## Assignment
Would you transcribe the listing that follows, character for character, and omit its images?

## Given information
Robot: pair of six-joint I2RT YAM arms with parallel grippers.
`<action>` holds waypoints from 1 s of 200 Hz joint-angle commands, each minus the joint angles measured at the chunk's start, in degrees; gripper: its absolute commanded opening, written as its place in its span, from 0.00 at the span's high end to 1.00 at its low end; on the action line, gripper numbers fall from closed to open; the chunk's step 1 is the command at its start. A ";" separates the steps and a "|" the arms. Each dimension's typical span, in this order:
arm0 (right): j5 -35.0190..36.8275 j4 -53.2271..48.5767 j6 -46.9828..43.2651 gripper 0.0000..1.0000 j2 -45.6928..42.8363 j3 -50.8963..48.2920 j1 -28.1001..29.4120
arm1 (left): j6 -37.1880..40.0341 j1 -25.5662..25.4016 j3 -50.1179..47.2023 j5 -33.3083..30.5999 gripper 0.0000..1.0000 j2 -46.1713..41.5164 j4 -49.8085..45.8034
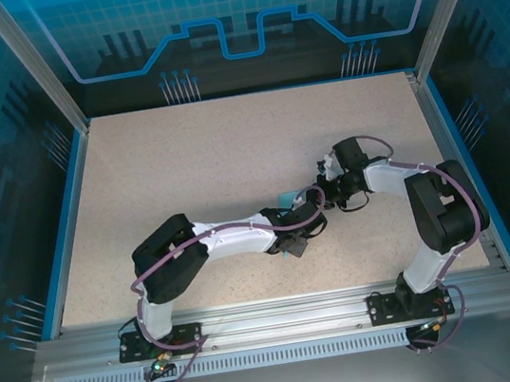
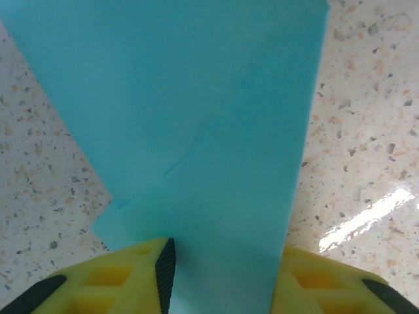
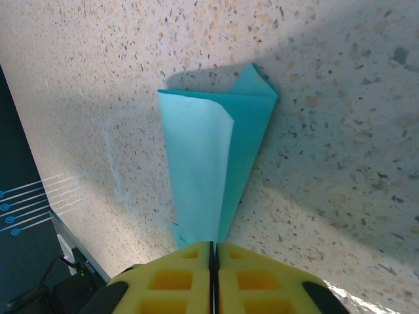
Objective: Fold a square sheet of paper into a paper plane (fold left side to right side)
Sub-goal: Fold the wing for the fifth time at the center of the table.
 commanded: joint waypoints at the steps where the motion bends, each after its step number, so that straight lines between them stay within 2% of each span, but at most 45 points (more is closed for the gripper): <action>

## Worked solution
Robot: pair of six-joint I2RT YAM arms with parallel grippers.
`<action>` holds waypoints from 1 s of 200 Hz joint-angle commands, each minus the joint angles measured at the chunk's start, in degrees; gripper: its absolute commanded opening, written as its place in its span, from 0.00 at the span's high end to 1.00 at its low end; on the action line, gripper numbers fall from closed to open; the chunk's step 1 is the command at its start. A ";" separates the steps and a "|" the arms. Each dimension's typical span, in this order:
arm0 (right): j5 -35.0190..36.8275 j4 -53.2271..48.5767 j6 -46.9828..43.2651 gripper 0.0000..1.0000 j2 -45.6928..42.8363 j3 -50.8963..48.2920 j1 -28.1001..29.4120
arm1 (left): j6 -37.1880..40.0341 j1 -25.5662..25.4016 j3 -50.1179..47.2023 j5 -33.3083..30.5999 gripper 0.0000..1.0000 j2 -46.1713..41.5164 j4 -49.8085..45.8034
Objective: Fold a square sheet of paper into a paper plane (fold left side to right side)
Sub-goal: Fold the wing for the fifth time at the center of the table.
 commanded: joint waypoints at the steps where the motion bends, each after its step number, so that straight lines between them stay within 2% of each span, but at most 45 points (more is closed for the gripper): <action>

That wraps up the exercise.